→ **ACTIVITY**: Filter the lines below, copying only those with the string "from".

::::

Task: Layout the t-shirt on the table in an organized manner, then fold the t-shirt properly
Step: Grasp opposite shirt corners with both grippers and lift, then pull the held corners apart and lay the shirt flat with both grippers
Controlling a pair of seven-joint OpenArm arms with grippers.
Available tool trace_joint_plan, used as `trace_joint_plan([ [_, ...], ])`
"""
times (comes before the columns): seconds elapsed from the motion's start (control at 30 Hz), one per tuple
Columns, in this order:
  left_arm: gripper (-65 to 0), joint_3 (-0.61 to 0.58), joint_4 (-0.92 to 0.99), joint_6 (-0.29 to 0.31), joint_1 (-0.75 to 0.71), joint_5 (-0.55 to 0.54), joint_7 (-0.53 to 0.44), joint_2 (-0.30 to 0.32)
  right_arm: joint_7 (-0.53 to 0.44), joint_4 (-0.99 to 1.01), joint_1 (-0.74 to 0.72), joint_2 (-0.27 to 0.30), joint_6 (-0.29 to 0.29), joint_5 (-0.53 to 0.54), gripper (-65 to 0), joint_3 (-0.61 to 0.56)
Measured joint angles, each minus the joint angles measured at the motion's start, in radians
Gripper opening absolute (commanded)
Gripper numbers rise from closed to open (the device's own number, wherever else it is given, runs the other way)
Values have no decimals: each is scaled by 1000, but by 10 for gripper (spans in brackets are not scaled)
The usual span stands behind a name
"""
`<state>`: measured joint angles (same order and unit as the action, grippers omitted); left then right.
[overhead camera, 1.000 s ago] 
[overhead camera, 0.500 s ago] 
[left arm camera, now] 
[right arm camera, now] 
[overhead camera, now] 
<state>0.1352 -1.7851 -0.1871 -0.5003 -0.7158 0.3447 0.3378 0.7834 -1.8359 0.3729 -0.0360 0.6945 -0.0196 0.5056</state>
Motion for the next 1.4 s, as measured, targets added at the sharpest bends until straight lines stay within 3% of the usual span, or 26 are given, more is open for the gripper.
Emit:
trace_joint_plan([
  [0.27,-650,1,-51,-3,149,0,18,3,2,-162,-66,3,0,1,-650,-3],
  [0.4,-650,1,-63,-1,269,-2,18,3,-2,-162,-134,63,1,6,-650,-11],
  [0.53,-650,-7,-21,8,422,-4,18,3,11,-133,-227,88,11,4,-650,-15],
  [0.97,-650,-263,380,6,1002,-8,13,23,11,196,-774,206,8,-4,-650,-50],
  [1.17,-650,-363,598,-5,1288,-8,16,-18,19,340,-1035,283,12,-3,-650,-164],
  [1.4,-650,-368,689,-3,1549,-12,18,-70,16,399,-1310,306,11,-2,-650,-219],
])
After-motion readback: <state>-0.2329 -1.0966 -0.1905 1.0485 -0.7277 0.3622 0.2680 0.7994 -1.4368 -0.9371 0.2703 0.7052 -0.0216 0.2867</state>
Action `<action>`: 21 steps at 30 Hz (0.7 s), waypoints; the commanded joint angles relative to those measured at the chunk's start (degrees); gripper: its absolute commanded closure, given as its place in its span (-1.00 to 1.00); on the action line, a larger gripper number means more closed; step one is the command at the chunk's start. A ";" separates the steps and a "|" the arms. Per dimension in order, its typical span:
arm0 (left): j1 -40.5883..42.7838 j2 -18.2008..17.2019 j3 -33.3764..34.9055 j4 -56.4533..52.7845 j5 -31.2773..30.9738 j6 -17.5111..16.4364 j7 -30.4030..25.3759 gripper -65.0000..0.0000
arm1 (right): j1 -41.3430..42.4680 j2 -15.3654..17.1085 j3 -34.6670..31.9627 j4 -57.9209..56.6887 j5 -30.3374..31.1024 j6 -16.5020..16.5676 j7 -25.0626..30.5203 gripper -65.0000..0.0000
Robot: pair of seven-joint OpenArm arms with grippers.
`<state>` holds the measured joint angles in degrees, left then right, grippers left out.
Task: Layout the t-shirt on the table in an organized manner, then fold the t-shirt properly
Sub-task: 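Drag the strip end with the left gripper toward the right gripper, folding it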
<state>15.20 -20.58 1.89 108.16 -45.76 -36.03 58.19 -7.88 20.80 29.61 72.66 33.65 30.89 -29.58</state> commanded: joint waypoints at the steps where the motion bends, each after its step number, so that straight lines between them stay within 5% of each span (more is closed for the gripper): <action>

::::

→ **EXERCISE RESPONSE**:
times (comes before the columns): seconds elapsed from the motion's start (control at 30 Hz), one per tuple
Gripper numbers rise from closed to open (the device's own number, wherever else it is given, runs the other way)

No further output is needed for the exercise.